Exercise = Leave the pictures out and repeat the rest of the data below exactly.

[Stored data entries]
========================
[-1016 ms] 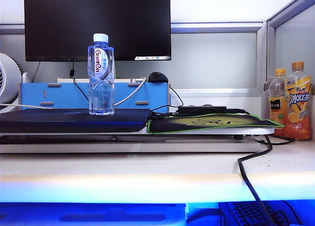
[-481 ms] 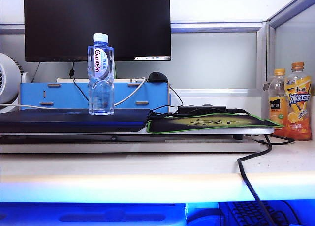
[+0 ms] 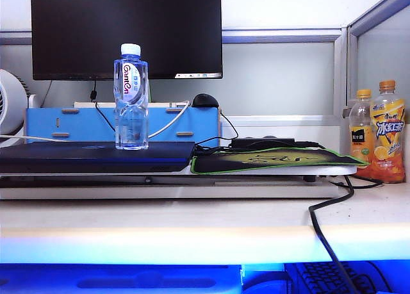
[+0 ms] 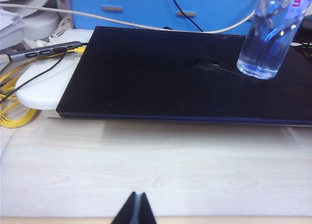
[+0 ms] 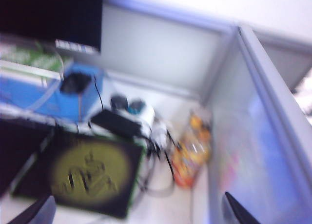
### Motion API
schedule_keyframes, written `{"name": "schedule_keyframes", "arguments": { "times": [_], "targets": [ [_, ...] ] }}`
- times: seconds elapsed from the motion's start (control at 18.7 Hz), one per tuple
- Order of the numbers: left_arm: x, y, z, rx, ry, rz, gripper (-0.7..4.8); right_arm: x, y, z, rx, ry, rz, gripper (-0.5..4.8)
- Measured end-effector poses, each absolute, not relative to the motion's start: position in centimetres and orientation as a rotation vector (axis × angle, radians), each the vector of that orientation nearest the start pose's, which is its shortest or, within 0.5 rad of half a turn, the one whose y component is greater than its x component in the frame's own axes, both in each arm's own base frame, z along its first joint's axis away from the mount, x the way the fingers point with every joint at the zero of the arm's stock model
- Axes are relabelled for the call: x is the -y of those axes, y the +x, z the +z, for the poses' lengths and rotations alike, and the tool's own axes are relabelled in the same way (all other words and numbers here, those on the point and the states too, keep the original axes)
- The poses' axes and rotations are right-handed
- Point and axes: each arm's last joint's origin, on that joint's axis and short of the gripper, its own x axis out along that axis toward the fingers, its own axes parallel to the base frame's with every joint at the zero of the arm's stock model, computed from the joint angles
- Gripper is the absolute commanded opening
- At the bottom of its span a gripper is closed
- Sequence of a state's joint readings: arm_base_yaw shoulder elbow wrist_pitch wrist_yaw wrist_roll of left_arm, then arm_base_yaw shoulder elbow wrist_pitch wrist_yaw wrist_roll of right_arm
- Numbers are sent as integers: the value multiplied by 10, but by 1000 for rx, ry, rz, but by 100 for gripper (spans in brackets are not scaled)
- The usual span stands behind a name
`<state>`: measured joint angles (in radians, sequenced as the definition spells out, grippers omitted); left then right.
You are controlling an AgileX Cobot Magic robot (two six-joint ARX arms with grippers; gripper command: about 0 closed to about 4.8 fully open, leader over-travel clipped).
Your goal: Pick up the mineral water bottle and place it on the laptop.
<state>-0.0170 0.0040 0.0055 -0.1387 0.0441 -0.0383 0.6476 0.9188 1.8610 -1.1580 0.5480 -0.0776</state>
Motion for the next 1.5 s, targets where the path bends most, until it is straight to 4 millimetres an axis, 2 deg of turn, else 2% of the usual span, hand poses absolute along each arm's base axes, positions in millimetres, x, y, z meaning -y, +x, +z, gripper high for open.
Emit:
{"name": "schedule_keyframes", "arguments": {
  "times": [0.16,0.27,0.32,0.48,0.59,0.75,0.86,1.02,1.34,1.5],
  "targets": [
    [3,97,152,-138,-40,-59,-2,5,19,512,-171,-199,90,464],
    [3,97,152,-138,-40,-59,-2,8,15,498,-170,-212,91,464],
    [3,97,152,-138,-40,-59,-2,6,17,481,-179,-224,92,464],
    [3,97,152,-138,-40,-59,-2,-3,30,440,-203,-244,104,464],
    [3,97,152,-138,-40,-59,-2,-14,44,406,-231,-262,121,465],
    [3,97,152,-138,-40,-59,-2,-31,65,352,-191,-232,158,474],
    [3,97,152,-138,-40,-59,-2,-43,80,324,-154,-191,174,474],
    [3,97,152,-138,-40,-59,-2,-57,93,295,-121,-93,260,474],
    [3,97,152,-138,-40,-59,-2,-74,113,241,-189,-46,328,474],
    [3,97,152,-138,-40,-58,-2,-76,116,224,-199,-43,327,474]
  ]
}}
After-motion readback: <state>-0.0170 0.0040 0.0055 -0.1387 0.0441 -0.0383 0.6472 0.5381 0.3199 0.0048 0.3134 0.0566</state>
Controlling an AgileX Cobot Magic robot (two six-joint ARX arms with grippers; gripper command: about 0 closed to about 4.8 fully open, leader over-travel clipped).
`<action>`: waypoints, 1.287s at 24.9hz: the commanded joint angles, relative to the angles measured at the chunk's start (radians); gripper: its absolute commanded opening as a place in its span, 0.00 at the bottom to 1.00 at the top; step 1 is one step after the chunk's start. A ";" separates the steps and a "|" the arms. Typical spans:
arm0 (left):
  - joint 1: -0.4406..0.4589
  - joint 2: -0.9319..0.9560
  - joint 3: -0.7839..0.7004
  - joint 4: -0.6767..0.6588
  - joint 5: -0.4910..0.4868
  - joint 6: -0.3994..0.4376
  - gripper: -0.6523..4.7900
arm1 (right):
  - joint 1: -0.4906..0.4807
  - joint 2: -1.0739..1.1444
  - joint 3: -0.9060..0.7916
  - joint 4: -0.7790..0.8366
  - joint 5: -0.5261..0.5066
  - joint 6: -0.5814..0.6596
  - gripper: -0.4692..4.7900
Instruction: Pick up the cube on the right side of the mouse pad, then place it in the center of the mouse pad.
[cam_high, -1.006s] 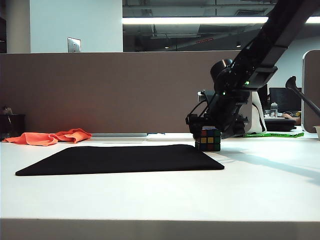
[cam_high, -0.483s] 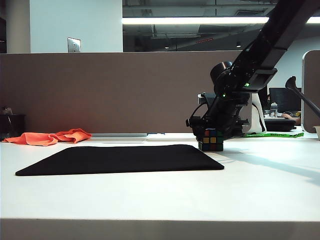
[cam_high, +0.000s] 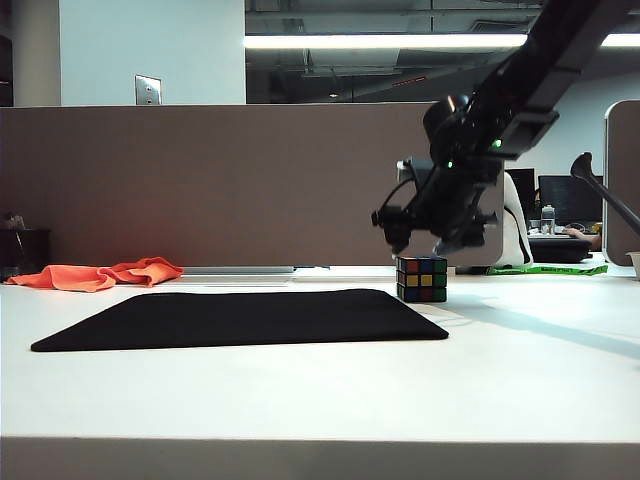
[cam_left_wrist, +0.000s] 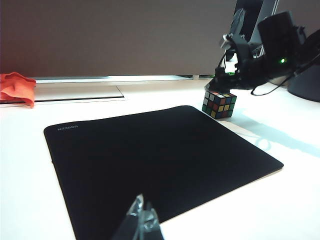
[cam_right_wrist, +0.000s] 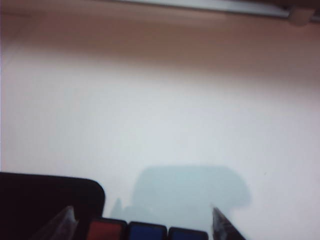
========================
Exercise solution =
[-1016 ms] 
[-481 ms] 
[+0 ms] 
[+0 ms] 
[+0 ms] 
### Motion API
schedule_keyframes, written `{"name": "schedule_keyframes", "arguments": { "times": [_], "targets": [ [_, ...] ] }}`
- times: seconds elapsed from the motion's start (control at 18.7 Hz), one per tuple
- Order of the numbers: left_arm: x, y, z, rx, ry, rz, gripper (-0.7..4.8); right_arm: x, y, z, rx, ry, rz, gripper (-0.5..4.8)
- Measured end-effector poses, each absolute, not relative to the motion's start: position in centimetres and orientation as a rotation vector (axis × angle, radians), each the vector of that orientation nearest the start pose's, which is its shortest or, within 0.5 rad of half a turn, the one whose y component is greater than its x component in the frame's own axes, both in each arm's own base frame, z along its first joint's axis away from the mount, x the way the fingers point with every joint at the zero of the arm's stock model
- Axes are relabelled for the call: x is the -y of those axes, y the +x, z the +z, for the poses' lengths and rotations alike, and the tool's own axes are relabelled in the same way (all other words and numbers here, those on the point and the states too, keep the original axes)
- The poses' axes and rotations are right-handed
- Point and axes: each arm's last joint's origin, on that joint's axis and short of the gripper, its own x axis out along that axis toward the fingers, its own axes parallel to the base frame's with every joint at the zero of the arm's stock model, computed from the joint angles
- Gripper is the absolute commanded opening
- At the bottom of its span a gripper is closed
- Sequence of a state's joint readings: arm_base_yaw shoulder elbow wrist_pitch wrist_yaw wrist_roll of left_arm, then arm_base_yaw shoulder elbow wrist_pitch wrist_yaw wrist_roll of right_arm
- Numbers are sent as integers: the value multiplied by 10, but by 1000 for rx, ry, rz, but by 100 for gripper (spans in brackets are not scaled)
- The usual span stands behind a name
`<state>`: measured joint angles (in radians, sequenced as the definition spells out, grippers omitted); left then right.
You are controlling an AgileX Cobot Magic robot (two six-joint ARX arms with grippers; gripper command: about 0 closed to about 4.8 fully open, leader over-travel clipped).
Your goal: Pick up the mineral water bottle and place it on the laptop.
<state>-0.0170 0.0040 0.0055 -0.1387 0.0441 -0.0383 0.6476 0.9188 1.8610 -1.1580 0.5480 -0.0776</state>
Motion for the next 1.5 s, targets where the path bends most, until it is straight to 4 millimetres an axis, 2 deg of turn, else 2% of the usual span, hand poses absolute along each arm's base axes, positions in millimetres, x, y, z meaning -y, +x, +z, gripper high for open.
Emit:
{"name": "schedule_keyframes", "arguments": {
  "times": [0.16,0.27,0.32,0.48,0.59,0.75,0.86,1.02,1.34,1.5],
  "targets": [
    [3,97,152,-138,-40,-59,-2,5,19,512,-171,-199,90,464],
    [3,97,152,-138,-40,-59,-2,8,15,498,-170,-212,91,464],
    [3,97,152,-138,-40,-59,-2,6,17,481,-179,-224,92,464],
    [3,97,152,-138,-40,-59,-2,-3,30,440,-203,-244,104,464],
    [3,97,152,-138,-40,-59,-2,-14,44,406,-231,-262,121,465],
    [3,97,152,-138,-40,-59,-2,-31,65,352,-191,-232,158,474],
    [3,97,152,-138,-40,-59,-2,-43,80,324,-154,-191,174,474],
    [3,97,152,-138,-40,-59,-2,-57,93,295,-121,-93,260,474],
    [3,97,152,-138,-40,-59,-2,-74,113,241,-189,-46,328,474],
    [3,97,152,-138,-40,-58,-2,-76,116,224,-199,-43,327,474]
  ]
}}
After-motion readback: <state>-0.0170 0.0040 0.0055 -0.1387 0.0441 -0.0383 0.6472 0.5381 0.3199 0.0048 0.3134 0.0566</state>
Controlling an AgileX Cobot Magic robot (two six-joint ARX arms with grippers; gripper command: about 0 closed to about 4.8 fully open, leader over-travel clipped).
`<action>`: waypoints, 1.287s at 24.9hz: the commanded joint angles, relative to the angles measured at the chunk's start (radians); gripper: its absolute commanded opening as a place in its span, 0.00 at the bottom to 1.00 at the top; step 1 is one step after the chunk's start. A ";" separates the steps and a "|" the arms. Typical spans:
arm0 (left):
  - joint 1: -0.4406..0.4589
  - joint 2: -0.9319..0.9560
  - joint 3: -0.7839..0.7004
  - joint 4: -0.6767..0.6588
  - joint 5: -0.4910..0.4868
  - joint 6: -0.3994..0.4376
  - gripper: -0.6523..4.7900
arm1 (right):
  - joint 1: -0.4906..0.4807
  - joint 2: -1.0739..1.1444
  - joint 3: -0.9060..0.7916
  - joint 4: -0.7790..0.8366
  - joint 5: -0.5261..0.5066
  - joint 6: -0.5814..0.6596
  - gripper: -0.4692..4.7900
Instruction: Pick up the cube on the right side of the mouse pad, then place it in the center of the mouse pad.
[cam_high, -1.006s] 
[cam_high, -0.483s] 
[cam_high, +0.000s] 
[cam_left_wrist, +0.000s] 
[cam_right_wrist, +0.000s] 

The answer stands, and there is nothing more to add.